Au début du mois, on a vu America Online racheter Time Warner et devenir un géant du contenu sur Internet. Aujourd'hui, EMI et Warner fusionnent dans le même but. Ces nouveaux empires vont peu à peu prendre le dessus sur les fournisseurs purs de logiciels. Du coup, le tout-puissant Microsoft se retrouve sur la défensive.

La nouveauté de Transmeta, qu'on imagine bientôt suivie par d'autres du même type dans le domaine des microprocesseurs, aura le même effet sur les fabricants traditionnels de puces. Aujourd'hui, le client rechigne à investir dans le modèle le plus puissant et le plus cher, de toute façon dépassé par d'autres en moins de six mois. Il veut des machines simples et souples qui s'adaptent à ses besoins sans vider son porte-monnaie.

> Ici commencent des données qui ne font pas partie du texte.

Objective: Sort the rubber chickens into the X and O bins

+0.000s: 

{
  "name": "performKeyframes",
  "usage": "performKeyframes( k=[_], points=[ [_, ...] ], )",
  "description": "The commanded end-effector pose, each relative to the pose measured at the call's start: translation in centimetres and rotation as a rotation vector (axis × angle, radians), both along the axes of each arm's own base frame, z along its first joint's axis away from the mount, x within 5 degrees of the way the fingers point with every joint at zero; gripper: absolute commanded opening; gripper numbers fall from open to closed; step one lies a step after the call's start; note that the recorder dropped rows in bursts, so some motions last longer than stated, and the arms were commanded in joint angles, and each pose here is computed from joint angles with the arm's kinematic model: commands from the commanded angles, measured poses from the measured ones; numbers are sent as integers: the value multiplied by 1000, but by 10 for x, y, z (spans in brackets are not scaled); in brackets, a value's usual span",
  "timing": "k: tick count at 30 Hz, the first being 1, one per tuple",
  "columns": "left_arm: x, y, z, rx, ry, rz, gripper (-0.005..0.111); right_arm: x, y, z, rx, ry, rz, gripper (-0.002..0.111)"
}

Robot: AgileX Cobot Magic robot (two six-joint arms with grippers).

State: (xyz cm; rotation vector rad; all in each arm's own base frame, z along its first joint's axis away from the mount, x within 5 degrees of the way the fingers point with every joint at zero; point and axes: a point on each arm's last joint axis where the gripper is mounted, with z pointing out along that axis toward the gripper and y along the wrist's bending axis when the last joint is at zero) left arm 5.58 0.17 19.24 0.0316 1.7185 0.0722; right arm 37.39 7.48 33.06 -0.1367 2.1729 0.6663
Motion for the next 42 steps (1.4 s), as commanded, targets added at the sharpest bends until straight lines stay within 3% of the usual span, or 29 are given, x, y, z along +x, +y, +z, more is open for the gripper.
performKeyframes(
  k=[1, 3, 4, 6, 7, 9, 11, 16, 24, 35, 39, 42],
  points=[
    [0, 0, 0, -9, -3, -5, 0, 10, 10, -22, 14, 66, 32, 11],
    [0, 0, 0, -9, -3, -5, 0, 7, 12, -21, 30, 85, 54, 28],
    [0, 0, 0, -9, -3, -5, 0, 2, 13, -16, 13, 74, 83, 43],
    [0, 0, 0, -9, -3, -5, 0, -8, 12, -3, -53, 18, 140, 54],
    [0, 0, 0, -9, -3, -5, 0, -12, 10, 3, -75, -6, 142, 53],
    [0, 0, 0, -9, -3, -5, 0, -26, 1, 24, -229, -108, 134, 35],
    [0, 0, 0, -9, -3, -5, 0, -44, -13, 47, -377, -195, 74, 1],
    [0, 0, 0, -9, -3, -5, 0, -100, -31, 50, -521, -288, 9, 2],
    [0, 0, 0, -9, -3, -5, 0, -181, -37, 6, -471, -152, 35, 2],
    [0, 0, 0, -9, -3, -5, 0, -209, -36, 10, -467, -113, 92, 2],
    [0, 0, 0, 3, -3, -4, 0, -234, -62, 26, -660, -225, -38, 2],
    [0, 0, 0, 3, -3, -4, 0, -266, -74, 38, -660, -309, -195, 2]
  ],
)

Il est piquant de voir le jeune trublion Linus Torvalds, concepteur de Linux – un système d'exploitation concurrent de Windows – travailler aujourd'hui pour Transmeta et incarner ainsi le lien entre les deux menaces qui pèsent désormais sur Wintel. Dans l'informatique et Internet, les positions ne sont décidément jamais acquises pour longtemps. Voilà qui donne raison, sur un point au moins, à Bill Gates dans son procès contre le gouvernement américain. J.-C. P.